Google doesn't index thousands of pages - Wikitech-l

13 Sep 2004

..even though it knows about them. Daniel Brandt explains the problem  
here:
http://www.google-watch.org/dying.html

Of course that article is hyperbole, but you can see the problem if you  
search for articles on Wikipedia that do not include the word "MediaWiki"  
(which occurs on every page), e.g.:

http://www.google.com/search?q=site%3Aen.wikipedia.org+-mediawiki

This lists the pages on en.wikipedia.org that are not indexed, presently  
255,000 (Google apparently has a list of URLs with no associated content).  
That includes dynamic URLs, redirects and other duplicates, but it also  
includes many pages that should be indexed.

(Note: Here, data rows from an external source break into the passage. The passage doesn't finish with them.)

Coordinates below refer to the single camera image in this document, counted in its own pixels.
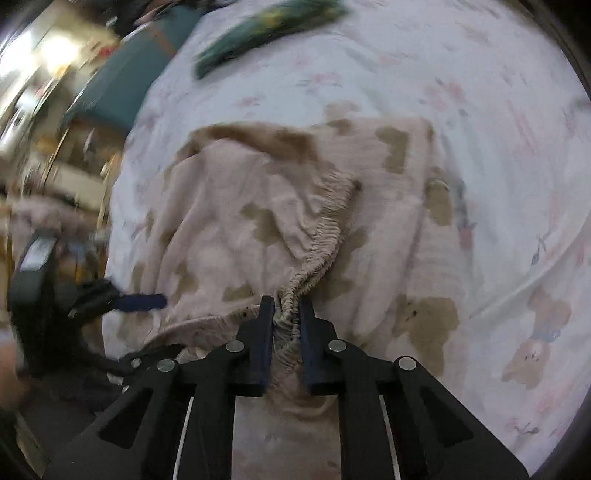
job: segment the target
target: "black clamp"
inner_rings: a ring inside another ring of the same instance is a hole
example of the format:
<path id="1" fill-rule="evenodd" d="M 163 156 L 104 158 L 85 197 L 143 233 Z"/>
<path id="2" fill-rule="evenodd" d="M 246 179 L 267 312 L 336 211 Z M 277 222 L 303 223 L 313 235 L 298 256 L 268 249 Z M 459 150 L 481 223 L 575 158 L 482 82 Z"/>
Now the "black clamp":
<path id="1" fill-rule="evenodd" d="M 41 378 L 60 369 L 86 366 L 119 375 L 141 371 L 144 361 L 175 357 L 180 345 L 133 353 L 120 360 L 91 352 L 82 326 L 111 310 L 146 312 L 163 309 L 163 295 L 125 295 L 109 280 L 78 285 L 58 278 L 59 236 L 38 231 L 32 237 L 8 290 L 11 324 L 22 353 L 20 373 Z"/>
<path id="2" fill-rule="evenodd" d="M 519 460 L 414 358 L 388 362 L 337 338 L 300 301 L 304 382 L 338 395 L 343 480 L 394 480 L 380 395 L 402 480 L 526 480 Z"/>
<path id="3" fill-rule="evenodd" d="M 46 470 L 46 480 L 230 479 L 236 396 L 269 383 L 272 297 L 205 359 L 149 367 Z"/>

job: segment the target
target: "metal screw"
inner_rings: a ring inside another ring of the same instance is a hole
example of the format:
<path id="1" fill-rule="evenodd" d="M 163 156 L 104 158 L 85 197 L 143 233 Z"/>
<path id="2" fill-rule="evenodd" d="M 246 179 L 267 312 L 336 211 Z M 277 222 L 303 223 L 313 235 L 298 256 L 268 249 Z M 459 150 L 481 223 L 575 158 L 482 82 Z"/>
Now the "metal screw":
<path id="1" fill-rule="evenodd" d="M 170 358 L 165 358 L 164 360 L 161 360 L 160 362 L 158 362 L 158 365 L 156 368 L 158 368 L 159 372 L 162 372 L 163 374 L 165 374 L 165 373 L 173 371 L 175 366 L 176 366 L 176 363 L 174 362 L 174 360 L 171 360 Z"/>
<path id="2" fill-rule="evenodd" d="M 347 348 L 347 344 L 342 340 L 331 340 L 329 342 L 329 349 L 333 352 L 342 352 Z"/>
<path id="3" fill-rule="evenodd" d="M 398 366 L 407 372 L 414 370 L 417 367 L 417 363 L 414 358 L 410 358 L 409 356 L 403 356 L 400 360 L 398 360 Z"/>
<path id="4" fill-rule="evenodd" d="M 242 352 L 244 350 L 244 343 L 240 340 L 232 340 L 226 344 L 226 350 L 232 353 Z"/>

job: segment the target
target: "cloth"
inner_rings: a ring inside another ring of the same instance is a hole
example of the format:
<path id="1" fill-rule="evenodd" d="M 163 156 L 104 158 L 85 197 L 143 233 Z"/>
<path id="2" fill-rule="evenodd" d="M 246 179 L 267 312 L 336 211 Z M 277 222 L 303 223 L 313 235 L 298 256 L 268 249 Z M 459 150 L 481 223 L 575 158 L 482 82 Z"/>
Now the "cloth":
<path id="1" fill-rule="evenodd" d="M 341 338 L 390 360 L 413 355 L 460 393 L 446 369 L 462 354 L 459 241 L 428 122 L 205 127 L 142 200 L 128 289 L 163 292 L 170 307 L 109 314 L 118 341 L 183 343 L 180 361 L 202 358 L 257 315 L 262 295 L 277 299 L 271 386 L 265 400 L 238 401 L 233 478 L 338 473 L 334 399 L 310 397 L 300 378 L 304 293 Z"/>
<path id="2" fill-rule="evenodd" d="M 197 77 L 285 35 L 310 30 L 346 13 L 340 0 L 288 0 L 263 10 L 231 29 L 197 58 Z"/>
<path id="3" fill-rule="evenodd" d="M 350 14 L 338 21 L 195 80 L 204 46 L 276 3 L 241 0 L 207 14 L 154 83 L 113 193 L 109 274 L 128 281 L 144 189 L 195 129 L 238 120 L 299 128 L 343 117 L 428 119 L 450 174 L 469 318 L 466 360 L 448 360 L 446 369 L 467 370 L 459 400 L 533 474 L 591 384 L 591 108 L 577 75 L 556 43 L 511 8 L 517 2 L 348 0 Z M 532 337 L 528 301 L 540 287 L 572 314 L 551 327 L 560 336 L 548 342 L 543 369 L 525 374 L 534 381 L 524 382 L 506 367 Z M 109 350 L 127 351 L 112 327 L 105 323 Z M 275 433 L 271 444 L 282 439 Z"/>

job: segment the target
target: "teal cushion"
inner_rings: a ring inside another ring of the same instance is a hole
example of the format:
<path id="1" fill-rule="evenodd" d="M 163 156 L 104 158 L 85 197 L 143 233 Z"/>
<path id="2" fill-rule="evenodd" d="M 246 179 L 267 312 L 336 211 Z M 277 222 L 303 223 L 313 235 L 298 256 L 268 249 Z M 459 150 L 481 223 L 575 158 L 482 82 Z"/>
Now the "teal cushion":
<path id="1" fill-rule="evenodd" d="M 203 8 L 177 5 L 154 22 L 158 37 L 178 50 L 204 12 Z M 154 36 L 154 30 L 144 28 L 121 44 L 90 79 L 66 112 L 62 127 L 75 118 L 83 118 L 127 134 L 148 89 L 170 60 L 169 49 Z"/>

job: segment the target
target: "fitted sheet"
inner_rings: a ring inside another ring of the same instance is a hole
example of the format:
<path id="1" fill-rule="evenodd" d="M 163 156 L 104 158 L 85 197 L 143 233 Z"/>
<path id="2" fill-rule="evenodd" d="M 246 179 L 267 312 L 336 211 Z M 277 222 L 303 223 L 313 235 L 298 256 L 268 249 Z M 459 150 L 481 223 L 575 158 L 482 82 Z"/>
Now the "fitted sheet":
<path id="1" fill-rule="evenodd" d="M 152 85 L 113 191 L 108 275 L 129 284 L 147 214 L 141 197 L 196 128 L 428 119 L 446 164 L 467 288 L 465 353 L 446 365 L 464 379 L 453 392 L 533 473 L 591 384 L 591 109 L 576 74 L 551 39 L 503 3 L 353 0 L 339 22 L 197 80 L 197 54 L 270 4 L 241 0 L 206 15 Z M 111 355 L 129 350 L 115 335 L 121 321 L 103 322 Z M 236 478 L 267 478 L 248 448 L 259 457 L 293 438 L 258 438 L 261 419 L 243 416 L 252 428 L 236 440 L 246 446 L 235 455 Z M 319 479 L 339 478 L 320 455 L 306 461 L 318 463 Z M 282 471 L 291 478 L 289 467 Z"/>

E.g. if I search for the text  
of the English article "Potassium", I currently get plenty of mirrors, but  
not Wikipedia itself.

I have a few questions, which someone with more Google-Fu than I may be  
able to answer:
1) Why exactly doesn't Google index these articles?
2) Is there a way we can make them index them?
3) Is there a clever way to get a list of only the actual articles that  
aren't indexed, as opposed to the redirects, edit pages and dupes? That  
would help in estimating the scope of the problem.

It also to me makes it clear that we can't just rely on Google to do our  
searching for us. It is not just outdated, it is also quite incomplete. We  
really need to develop a working search infrastructure. In the meantime,  
we might want to add some of our "good mirrors" to the Google search  
query.

Regards,

Erik